→ Task requirements: All entries are to be transcribed exactly. Pictures are not part of the copy.

Records from a data source:
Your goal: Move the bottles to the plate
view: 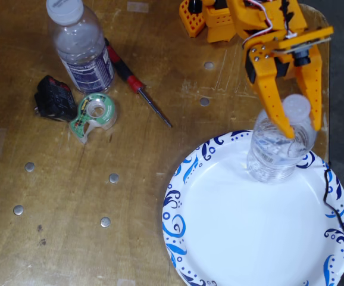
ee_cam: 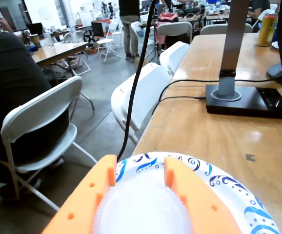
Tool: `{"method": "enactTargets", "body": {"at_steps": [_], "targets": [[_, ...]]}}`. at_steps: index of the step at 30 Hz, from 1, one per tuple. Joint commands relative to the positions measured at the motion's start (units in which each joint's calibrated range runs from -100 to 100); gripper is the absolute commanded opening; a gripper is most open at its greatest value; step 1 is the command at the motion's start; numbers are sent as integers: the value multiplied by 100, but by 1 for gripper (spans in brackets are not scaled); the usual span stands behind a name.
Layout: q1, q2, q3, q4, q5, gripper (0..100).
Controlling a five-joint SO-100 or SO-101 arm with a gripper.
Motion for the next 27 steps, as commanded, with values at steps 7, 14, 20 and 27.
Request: {"method": "enactTargets", "body": {"at_steps": [7, 14, 20, 27], "targets": [[-101, 104, -79, -187, -224, 7], [-263, 846, -377, -953, -214, 8], [-252, 1192, -404, -1484, -208, 8], [-230, 1260, -404, -1597, 21, 8]]}}
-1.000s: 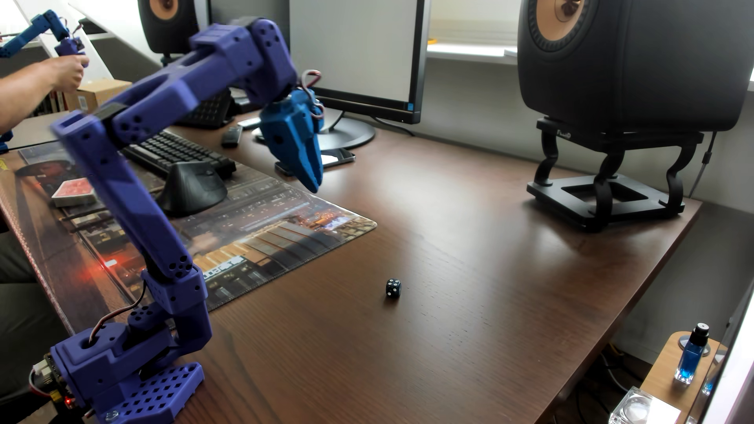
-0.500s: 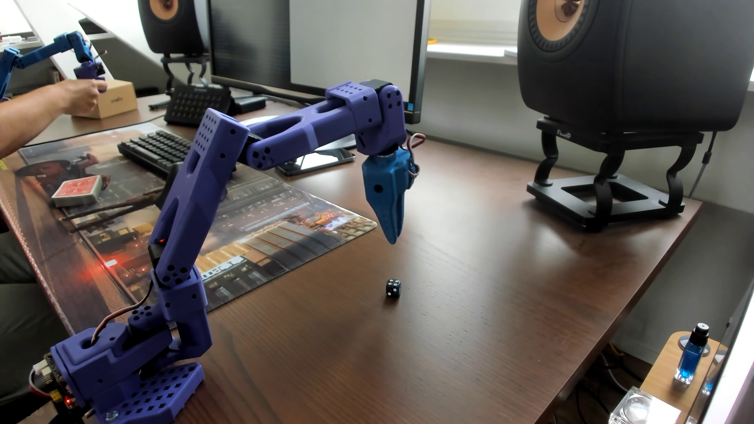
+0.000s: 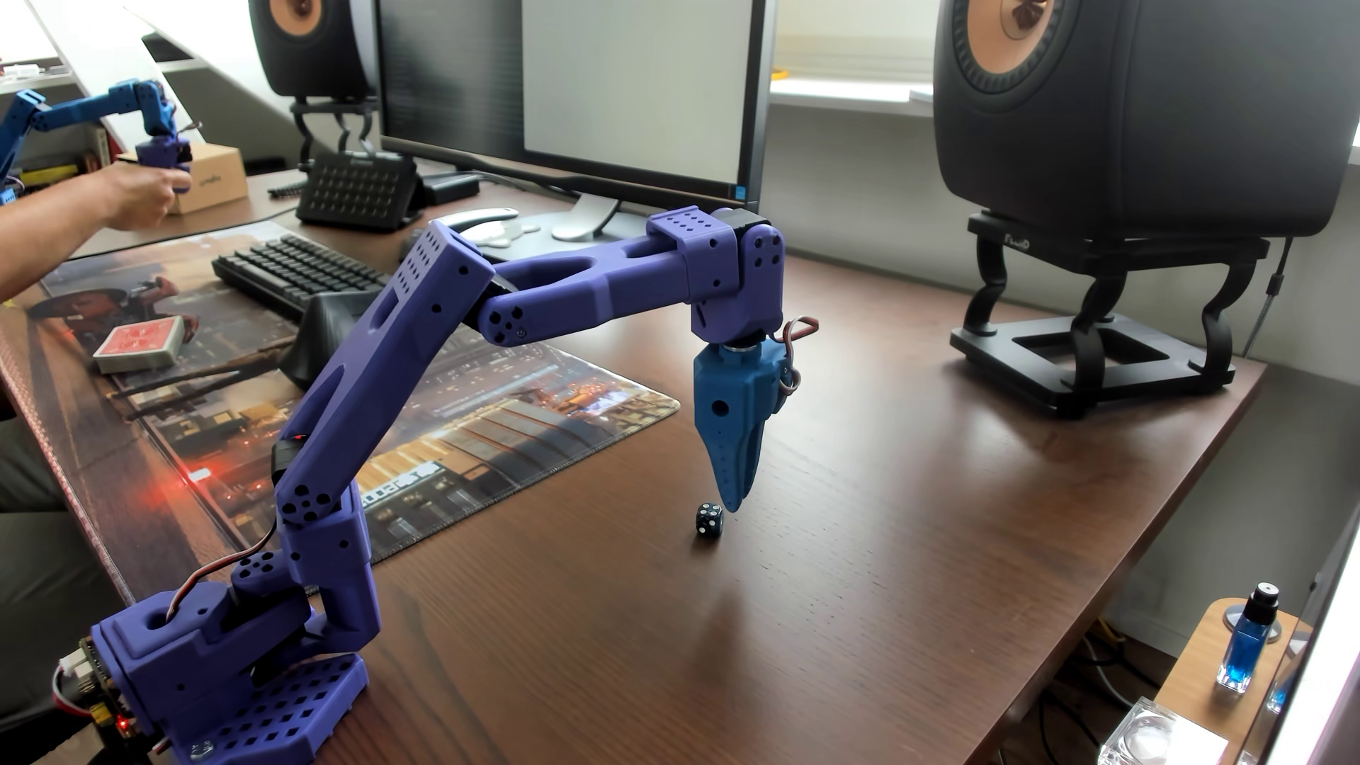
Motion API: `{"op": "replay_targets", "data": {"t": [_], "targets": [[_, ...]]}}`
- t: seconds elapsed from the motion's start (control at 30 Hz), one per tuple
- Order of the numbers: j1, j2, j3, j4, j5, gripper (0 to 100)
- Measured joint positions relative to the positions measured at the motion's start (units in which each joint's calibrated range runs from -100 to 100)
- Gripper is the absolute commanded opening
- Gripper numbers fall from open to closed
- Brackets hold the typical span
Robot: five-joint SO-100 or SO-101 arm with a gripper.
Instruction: Grab the blue dice
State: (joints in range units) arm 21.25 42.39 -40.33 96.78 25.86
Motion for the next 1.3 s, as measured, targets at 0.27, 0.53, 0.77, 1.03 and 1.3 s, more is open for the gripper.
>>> {"op": "replay_targets", "data": {"t": [0.27,0.53,0.77,1.03,1.3], "targets": [[0.00,0.08,4.22,0.00,0.00,17],[-1.71,0.08,4.93,0.00,0.00,23],[-2.28,0.08,5.29,0.00,0.00,23],[-2.28,0.08,9.15,0.00,0.47,23],[-2.36,0.08,9.51,0.00,0.52,23]]}}
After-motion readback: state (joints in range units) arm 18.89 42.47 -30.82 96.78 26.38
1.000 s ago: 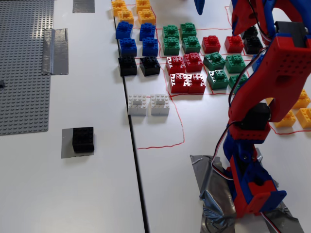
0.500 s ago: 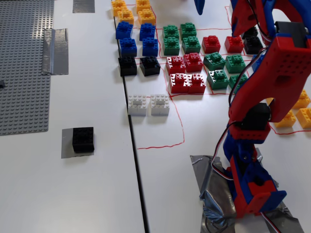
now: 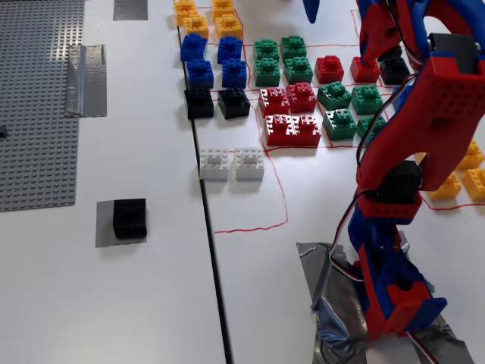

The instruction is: Grab the block and put it in the grey marker

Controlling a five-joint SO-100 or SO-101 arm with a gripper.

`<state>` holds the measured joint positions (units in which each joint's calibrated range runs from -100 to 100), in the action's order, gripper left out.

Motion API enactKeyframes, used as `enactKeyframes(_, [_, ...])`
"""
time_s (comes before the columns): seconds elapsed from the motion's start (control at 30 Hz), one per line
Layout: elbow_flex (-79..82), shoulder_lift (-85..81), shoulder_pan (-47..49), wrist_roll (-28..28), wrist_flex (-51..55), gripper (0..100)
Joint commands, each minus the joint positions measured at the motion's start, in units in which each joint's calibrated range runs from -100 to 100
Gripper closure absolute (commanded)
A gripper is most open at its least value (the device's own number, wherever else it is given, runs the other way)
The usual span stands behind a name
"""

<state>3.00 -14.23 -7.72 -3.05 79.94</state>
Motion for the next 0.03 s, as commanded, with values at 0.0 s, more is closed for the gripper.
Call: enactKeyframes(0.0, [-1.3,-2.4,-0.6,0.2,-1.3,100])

→ Problem solution:
Your goal: Move the bottles to the plate
view: 
ee_cam: 
Tool: `{"method": "enactTargets", "body": {"at_steps": [_], "targets": [[_, ...]]}}`. at_steps: index of the step at 30 Hz, from 1, one per tuple. Joint commands relative to the positions measured at the motion's start (units in which each joint's calibrated range runs from -100 to 100); gripper is the absolute commanded opening; a gripper is most open at its greatest value; step 1 is the command at the motion's start; numbers are sent as integers: the value multiplied by 100, but by 1 for gripper (spans in brackets are not scaled); the usual span stands behind a name.
Layout: q1, q2, q3, q4, q5, gripper (0..100).
Controlling a five-joint SO-100 or SO-101 arm with a gripper.
Motion for the next 27 steps, as commanded, with values at steps 7, 14, 20 and 27.
Request: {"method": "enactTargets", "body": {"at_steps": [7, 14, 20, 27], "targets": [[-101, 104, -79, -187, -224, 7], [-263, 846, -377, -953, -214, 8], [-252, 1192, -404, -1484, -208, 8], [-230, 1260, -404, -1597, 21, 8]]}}
-1.000s: 
-0.500s: 
+0.000s: 
Motion API: `{"op": "replay_targets", "data": {"t": [_], "targets": [[_, ...]]}}`
- t: seconds elapsed from the motion's start (control at 30 Hz), one per tuple
- Order of the numbers: j1, j2, j3, j4, j5, gripper (0 to 100)
- Measured joint positions relative to the positions measured at the motion's start (units in which each joint's calibrated range runs from -100 to 100)
- Gripper is the absolute commanded opening
- Gripper numbers fall from open to closed
- Brackets hold the typical span
Robot: five-joint SO-100 or SO-101 arm with a gripper.
Instruction: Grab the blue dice
State: (joints in range units) arm 21.25 42.39 -40.33 96.78 25.86
Motion for the next 1.3 s, as measured, targets at 0.27, 0.53, 0.77, 1.03 and 1.3 s, more is open for the gripper.
>>> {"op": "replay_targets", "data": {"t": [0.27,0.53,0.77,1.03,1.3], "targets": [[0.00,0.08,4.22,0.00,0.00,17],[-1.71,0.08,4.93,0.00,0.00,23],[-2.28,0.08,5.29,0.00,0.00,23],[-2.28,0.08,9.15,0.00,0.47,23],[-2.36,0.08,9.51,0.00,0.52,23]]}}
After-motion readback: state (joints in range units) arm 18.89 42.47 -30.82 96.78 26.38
1.000 s ago: 
0.500 s ago: 
now: 

The instruction is: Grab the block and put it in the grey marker

Controlling a five-joint SO-100 or SO-101 arm with a gripper.

`<state>` holds the measured joint positions (units in which each joint's calibrated range runs from -100 to 100), in the action's order, gripper left out.

Motion API enactKeyframes, used as `enactKeyframes(_, [_, ...])`
"""
time_s (comes before the columns): seconds elapsed from the motion's start (control at 30 Hz), one per line
Layout: elbow_flex (-79..82), shoulder_lift (-85..81), shoulder_pan (-47..49), wrist_roll (-28..28), wrist_flex (-51..55), gripper (0..100)
Joint commands, each minus the joint positions measured at the motion's start, in units in which each joint's calibrated range runs from -100 to 100
Gripper closure absolute (commanded)
A gripper is most open at its least value (the device's own number, wherever else it is given, runs the other way)
The usual span stands behind a name
"""

<state>3.00 -14.23 -7.72 -3.05 79.94</state>
Motion for the next 0.03 s, as commanded, with values at 0.0 s, more is closed for the gripper.
Call: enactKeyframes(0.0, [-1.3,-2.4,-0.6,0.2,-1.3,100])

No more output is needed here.